** DATASET EXCERPT **
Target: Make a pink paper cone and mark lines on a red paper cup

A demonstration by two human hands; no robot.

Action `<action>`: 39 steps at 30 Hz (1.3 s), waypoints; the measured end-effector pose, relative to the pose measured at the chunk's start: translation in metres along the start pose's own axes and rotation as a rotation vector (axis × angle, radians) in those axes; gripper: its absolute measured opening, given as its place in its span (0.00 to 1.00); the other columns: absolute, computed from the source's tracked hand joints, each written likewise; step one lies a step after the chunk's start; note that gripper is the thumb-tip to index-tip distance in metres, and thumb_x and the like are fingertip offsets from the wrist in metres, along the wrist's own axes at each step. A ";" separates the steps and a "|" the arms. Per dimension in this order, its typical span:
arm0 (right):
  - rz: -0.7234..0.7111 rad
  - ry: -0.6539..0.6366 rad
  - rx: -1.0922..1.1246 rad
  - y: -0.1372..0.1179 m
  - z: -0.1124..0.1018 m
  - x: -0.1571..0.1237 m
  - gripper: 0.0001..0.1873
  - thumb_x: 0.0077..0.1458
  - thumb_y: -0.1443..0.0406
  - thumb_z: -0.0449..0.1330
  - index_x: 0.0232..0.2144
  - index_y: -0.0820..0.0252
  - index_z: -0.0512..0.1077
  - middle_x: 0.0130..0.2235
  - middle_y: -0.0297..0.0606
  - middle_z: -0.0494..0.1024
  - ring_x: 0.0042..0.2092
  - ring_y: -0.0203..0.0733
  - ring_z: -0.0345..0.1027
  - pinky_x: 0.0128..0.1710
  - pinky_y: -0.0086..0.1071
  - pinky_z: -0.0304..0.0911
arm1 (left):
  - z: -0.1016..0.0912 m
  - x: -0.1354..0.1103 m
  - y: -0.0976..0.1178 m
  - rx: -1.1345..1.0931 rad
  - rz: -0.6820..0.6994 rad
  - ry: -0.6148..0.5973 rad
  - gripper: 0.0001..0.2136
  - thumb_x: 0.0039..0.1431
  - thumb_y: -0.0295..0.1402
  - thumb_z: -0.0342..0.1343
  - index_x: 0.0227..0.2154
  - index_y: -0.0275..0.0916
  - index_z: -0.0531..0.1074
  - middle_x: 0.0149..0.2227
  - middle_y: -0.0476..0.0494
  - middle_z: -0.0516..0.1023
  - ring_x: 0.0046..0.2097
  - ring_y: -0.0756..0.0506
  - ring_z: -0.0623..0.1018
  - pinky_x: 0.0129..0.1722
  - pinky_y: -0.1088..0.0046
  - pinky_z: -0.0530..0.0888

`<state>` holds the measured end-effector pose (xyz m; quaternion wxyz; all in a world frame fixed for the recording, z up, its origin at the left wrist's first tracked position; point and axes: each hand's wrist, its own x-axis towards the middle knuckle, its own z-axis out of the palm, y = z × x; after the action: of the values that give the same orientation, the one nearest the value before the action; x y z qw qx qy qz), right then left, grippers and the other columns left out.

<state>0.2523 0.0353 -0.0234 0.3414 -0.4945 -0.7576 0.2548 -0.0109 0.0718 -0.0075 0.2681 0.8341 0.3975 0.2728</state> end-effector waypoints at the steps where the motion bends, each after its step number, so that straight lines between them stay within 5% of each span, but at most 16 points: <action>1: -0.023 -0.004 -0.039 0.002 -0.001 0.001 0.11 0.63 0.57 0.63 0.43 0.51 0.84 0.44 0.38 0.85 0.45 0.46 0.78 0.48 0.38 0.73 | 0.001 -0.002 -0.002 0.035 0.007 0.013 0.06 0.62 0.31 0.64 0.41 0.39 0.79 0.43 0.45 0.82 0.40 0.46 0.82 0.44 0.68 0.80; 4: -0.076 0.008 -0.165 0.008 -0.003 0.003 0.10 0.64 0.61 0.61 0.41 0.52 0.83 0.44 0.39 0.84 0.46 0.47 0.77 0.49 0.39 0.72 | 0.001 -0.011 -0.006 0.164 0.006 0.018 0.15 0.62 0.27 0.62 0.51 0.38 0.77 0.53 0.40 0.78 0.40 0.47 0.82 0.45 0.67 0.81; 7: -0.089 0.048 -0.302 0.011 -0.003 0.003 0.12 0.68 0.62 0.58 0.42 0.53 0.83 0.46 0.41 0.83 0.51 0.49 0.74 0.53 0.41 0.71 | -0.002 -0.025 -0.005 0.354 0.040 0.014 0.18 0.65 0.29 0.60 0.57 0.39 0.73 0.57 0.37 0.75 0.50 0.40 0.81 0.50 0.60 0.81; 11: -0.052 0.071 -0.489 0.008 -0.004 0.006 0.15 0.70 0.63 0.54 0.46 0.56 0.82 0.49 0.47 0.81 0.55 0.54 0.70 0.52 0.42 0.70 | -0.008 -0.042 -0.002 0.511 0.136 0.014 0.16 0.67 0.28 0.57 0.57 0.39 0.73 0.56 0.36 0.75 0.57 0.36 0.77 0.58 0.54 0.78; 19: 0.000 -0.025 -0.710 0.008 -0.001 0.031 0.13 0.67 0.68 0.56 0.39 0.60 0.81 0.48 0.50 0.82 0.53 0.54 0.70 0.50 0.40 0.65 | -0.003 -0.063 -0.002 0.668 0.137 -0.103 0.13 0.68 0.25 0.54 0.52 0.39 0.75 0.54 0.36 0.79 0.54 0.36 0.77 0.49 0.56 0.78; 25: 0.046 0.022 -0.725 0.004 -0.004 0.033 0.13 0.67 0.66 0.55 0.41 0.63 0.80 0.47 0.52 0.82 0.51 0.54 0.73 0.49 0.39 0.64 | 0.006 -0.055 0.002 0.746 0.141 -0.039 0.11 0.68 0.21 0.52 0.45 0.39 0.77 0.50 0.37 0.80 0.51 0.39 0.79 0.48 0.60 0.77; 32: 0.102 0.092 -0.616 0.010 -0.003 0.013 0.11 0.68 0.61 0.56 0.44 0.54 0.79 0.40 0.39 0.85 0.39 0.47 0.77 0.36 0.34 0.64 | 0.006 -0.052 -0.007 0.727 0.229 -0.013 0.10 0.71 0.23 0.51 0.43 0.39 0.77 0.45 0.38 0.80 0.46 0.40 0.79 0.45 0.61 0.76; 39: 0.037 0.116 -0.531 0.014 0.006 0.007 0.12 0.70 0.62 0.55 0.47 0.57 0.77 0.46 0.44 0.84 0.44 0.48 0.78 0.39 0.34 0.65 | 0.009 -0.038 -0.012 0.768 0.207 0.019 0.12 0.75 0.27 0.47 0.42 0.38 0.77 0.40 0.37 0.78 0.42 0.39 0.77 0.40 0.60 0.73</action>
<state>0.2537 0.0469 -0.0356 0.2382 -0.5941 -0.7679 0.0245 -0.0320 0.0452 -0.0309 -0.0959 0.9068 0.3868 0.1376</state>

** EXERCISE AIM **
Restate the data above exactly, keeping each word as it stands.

** RESPONSE **
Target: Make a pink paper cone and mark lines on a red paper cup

A demonstration by two human hands; no robot.

Action `<action>`: 39 steps at 30 Hz (1.3 s), waypoints; the measured end-effector pose, relative to the pose measured at the chunk's start: translation in metres along the start pose's own axes and rotation as a rotation vector (axis × angle, radians) in those axes; gripper: its absolute measured opening, given as its place in its span (0.00 to 1.00); the other columns: absolute, computed from the source's tracked hand joints, each written likewise; step one lies a step after the chunk's start; note that gripper is the thumb-tip to index-tip distance in metres, and thumb_x and the like are fingertip offsets from the wrist in metres, along the wrist's own axes at each step. A ";" separates the steps and a "|" the arms. Per dimension in this order, its typical span:
arm0 (right):
  - rz: -0.7234..0.7111 rad
  - ry: -0.6539..0.6366 rad
  - rx: -1.0922..1.1246 rad
  - y: -0.1372..0.1179 m
  - z: -0.1124..0.1018 m
  - x: -0.1571..0.1237 m
  - gripper: 0.0001..0.1873
  - thumb_x: 0.0077..0.1458
  - thumb_y: -0.1443..0.0406
  - thumb_z: -0.0449..0.1330
  - index_x: 0.0232..0.2144
  - index_y: -0.0820..0.0252
  - index_z: -0.0512..0.1077
  - middle_x: 0.0130..0.2235
  - middle_y: -0.0297..0.0606
  - middle_z: -0.0494..0.1024
  - ring_x: 0.0042..0.2092
  - ring_y: -0.0203..0.0733
  - ring_z: -0.0345..0.1027
  - pinky_x: 0.0128..0.1710
  - pinky_y: -0.0086..0.1071
  - pinky_z: -0.0304..0.0911
arm1 (left):
  - z: -0.1016..0.0912 m
  - x: -0.1354..0.1103 m
  - y: -0.0976..0.1178 m
  - rx: -1.1345..1.0931 rad
  - rz: -0.6820..0.6994 rad
  - ry: -0.6148..0.5973 rad
  - gripper: 0.0001..0.2136
  - thumb_x: 0.0039..0.1431
  - thumb_y: -0.0295..0.1402
  - thumb_z: -0.0342..0.1343
  - index_x: 0.0227..0.2154
  - index_y: -0.0275..0.0916
  - index_z: -0.0531..0.1074
  - middle_x: 0.0149..0.2227
  - middle_y: -0.0476..0.0494
  - middle_z: -0.0516..0.1023
  - ring_x: 0.0046..0.2097
  - ring_y: -0.0756..0.0506
  - ring_z: -0.0623..0.1018
  - pinky_x: 0.0129..0.1722
  - pinky_y: -0.1088..0.0046
  - pinky_z: -0.0530..0.0888

`<state>` holds the measured end-effector pose (xyz m; quaternion wxyz; all in a world frame fixed for the recording, z up, its origin at the left wrist's first tracked position; point and axes: each hand's wrist, its own x-axis towards the middle knuckle, its own z-axis out of the palm, y = z × x; after the action: of the values that give the same orientation, the one nearest the value before the action; x y z qw qx qy qz), right then left, grippers and the other columns left out.

<state>0.2523 0.0353 -0.0234 0.3414 -0.4945 -0.7576 0.2548 -0.0109 0.0718 -0.0075 0.2681 0.8341 0.3975 0.2728</state> end-effector waypoints at the steps where the motion bends, each after its step number, so that straight lines between them stay within 5% of each span, but at most 16 points: <action>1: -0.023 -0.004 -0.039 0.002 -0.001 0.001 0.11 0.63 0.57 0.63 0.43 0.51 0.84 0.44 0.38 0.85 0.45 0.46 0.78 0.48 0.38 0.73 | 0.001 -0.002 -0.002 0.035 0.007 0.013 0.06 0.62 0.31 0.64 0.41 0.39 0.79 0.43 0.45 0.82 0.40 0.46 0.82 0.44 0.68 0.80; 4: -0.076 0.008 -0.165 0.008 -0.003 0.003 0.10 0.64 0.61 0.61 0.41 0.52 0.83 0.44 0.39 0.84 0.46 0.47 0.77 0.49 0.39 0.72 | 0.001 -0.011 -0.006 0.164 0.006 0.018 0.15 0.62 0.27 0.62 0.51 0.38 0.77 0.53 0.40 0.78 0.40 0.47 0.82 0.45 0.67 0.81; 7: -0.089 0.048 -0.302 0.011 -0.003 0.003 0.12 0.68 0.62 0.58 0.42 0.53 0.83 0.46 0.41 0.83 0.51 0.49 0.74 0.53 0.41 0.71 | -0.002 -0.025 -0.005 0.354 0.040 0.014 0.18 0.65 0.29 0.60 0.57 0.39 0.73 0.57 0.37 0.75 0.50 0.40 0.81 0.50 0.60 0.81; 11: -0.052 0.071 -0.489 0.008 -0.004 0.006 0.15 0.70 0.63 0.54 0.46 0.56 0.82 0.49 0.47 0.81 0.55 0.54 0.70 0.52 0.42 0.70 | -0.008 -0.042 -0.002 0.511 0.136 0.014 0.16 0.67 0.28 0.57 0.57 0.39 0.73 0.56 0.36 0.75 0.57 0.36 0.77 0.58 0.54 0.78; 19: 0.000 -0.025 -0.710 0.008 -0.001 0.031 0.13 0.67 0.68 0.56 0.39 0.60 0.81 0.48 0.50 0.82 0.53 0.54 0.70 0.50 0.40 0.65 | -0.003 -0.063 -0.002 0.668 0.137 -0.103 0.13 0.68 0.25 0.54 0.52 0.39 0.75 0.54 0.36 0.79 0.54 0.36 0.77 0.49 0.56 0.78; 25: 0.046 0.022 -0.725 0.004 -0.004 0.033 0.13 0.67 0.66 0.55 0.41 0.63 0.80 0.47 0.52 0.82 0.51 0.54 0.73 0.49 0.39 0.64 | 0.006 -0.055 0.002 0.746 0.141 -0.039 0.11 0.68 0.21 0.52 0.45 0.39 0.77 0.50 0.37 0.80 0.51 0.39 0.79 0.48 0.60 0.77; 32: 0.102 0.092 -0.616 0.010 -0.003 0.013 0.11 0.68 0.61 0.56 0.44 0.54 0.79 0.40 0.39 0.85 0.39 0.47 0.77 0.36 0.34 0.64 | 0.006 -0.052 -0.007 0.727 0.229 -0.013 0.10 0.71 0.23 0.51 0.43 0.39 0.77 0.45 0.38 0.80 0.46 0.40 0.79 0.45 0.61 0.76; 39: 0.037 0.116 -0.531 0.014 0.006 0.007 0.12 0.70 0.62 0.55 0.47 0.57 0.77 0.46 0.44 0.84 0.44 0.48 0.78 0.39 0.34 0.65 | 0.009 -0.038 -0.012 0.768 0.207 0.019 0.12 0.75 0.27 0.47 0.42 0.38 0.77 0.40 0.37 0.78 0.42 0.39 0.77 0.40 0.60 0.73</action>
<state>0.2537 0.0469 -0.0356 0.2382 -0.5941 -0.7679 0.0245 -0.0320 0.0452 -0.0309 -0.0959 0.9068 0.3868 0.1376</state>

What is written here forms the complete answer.